İslamiyette Amelî Mezheplerin Mahiyeti
İslâmiyet, hayâtın bütün
safhalarını içine alan bir dindir. Bir insanın ömrü boyunca yapacağı iş ve hareketlerin
İslâm dîninde mutlak sûrette bir hükmü vardır. Çünkü İslâmiyet, müslümanlardan
her an ve her işlerinde Allahü teâlânın rızâsı üzere bulunmalarını
istemektedir. Bu ise önce, îmânın ve îtikâdın doğruluğu ile olur.

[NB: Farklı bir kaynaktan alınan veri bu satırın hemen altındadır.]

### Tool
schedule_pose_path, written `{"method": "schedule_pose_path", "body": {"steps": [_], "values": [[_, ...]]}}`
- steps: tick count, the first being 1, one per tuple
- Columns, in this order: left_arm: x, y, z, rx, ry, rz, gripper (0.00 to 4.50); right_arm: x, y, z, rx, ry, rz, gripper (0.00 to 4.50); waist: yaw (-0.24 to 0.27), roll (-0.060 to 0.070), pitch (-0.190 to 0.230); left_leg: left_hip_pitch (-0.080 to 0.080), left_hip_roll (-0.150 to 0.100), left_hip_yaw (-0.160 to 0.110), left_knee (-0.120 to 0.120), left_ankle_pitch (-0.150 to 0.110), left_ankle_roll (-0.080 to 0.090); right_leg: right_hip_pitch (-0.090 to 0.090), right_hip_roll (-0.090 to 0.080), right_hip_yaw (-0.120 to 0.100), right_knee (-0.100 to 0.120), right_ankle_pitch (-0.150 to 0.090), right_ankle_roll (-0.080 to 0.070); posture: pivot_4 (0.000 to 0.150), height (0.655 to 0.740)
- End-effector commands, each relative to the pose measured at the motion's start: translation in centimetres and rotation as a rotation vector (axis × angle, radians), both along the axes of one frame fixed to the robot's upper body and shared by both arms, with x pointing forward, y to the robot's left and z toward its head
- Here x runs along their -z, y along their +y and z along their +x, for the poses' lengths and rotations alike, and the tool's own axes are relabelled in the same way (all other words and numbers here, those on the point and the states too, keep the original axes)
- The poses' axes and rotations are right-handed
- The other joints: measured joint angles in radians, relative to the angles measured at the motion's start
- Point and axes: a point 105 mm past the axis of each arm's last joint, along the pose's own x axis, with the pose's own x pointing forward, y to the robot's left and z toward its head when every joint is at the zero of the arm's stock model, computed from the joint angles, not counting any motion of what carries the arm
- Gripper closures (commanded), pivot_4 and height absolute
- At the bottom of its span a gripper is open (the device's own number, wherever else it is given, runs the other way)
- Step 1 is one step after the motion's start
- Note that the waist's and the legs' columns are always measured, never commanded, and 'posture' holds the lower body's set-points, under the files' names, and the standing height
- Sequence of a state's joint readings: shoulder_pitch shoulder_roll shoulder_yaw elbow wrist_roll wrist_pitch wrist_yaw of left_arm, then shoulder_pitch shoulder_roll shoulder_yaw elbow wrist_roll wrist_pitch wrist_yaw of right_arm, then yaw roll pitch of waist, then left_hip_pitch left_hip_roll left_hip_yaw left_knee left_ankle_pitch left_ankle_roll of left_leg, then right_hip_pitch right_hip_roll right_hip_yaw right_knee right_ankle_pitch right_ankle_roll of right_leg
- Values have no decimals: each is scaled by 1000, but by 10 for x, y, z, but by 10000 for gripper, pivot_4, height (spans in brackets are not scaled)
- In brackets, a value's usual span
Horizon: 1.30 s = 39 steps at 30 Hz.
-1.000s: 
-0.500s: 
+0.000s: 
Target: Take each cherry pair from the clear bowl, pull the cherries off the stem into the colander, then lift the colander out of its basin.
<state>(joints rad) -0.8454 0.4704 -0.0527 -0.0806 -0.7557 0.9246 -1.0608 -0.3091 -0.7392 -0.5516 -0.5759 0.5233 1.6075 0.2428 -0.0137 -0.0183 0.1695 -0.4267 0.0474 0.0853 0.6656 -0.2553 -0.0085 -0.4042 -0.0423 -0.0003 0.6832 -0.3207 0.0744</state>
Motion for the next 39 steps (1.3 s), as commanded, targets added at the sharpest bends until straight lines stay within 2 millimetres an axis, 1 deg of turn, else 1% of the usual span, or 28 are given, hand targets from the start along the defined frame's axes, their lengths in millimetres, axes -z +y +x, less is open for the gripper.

Böyle doğru
bir îmân ve îtikâda sâhip olan bir müslüman, Ehl-i sünnet ve’l-cemâat
yolundadır.
Ancak sâlih ve kâmil bir müslüman olmak için amelde de, yani her türlü iş ve
harekette de Allahü teâlânın rızâsını gözetmek şarttır. Amel; iş, hareket
demektir. İslâm dînindeki ibâdetler ve yapılması emr edilen veya yasaklanan
işler, davranışlar amel esaslarıdır.
Amelî mezheplerin lüzumu
Amelî mezhepler, Ehl-i sünnet olan Müslümanlara, fiil ve işlerinde Allahü
teâlânın râzı olduğu usül, yol ve şekli gösterirler.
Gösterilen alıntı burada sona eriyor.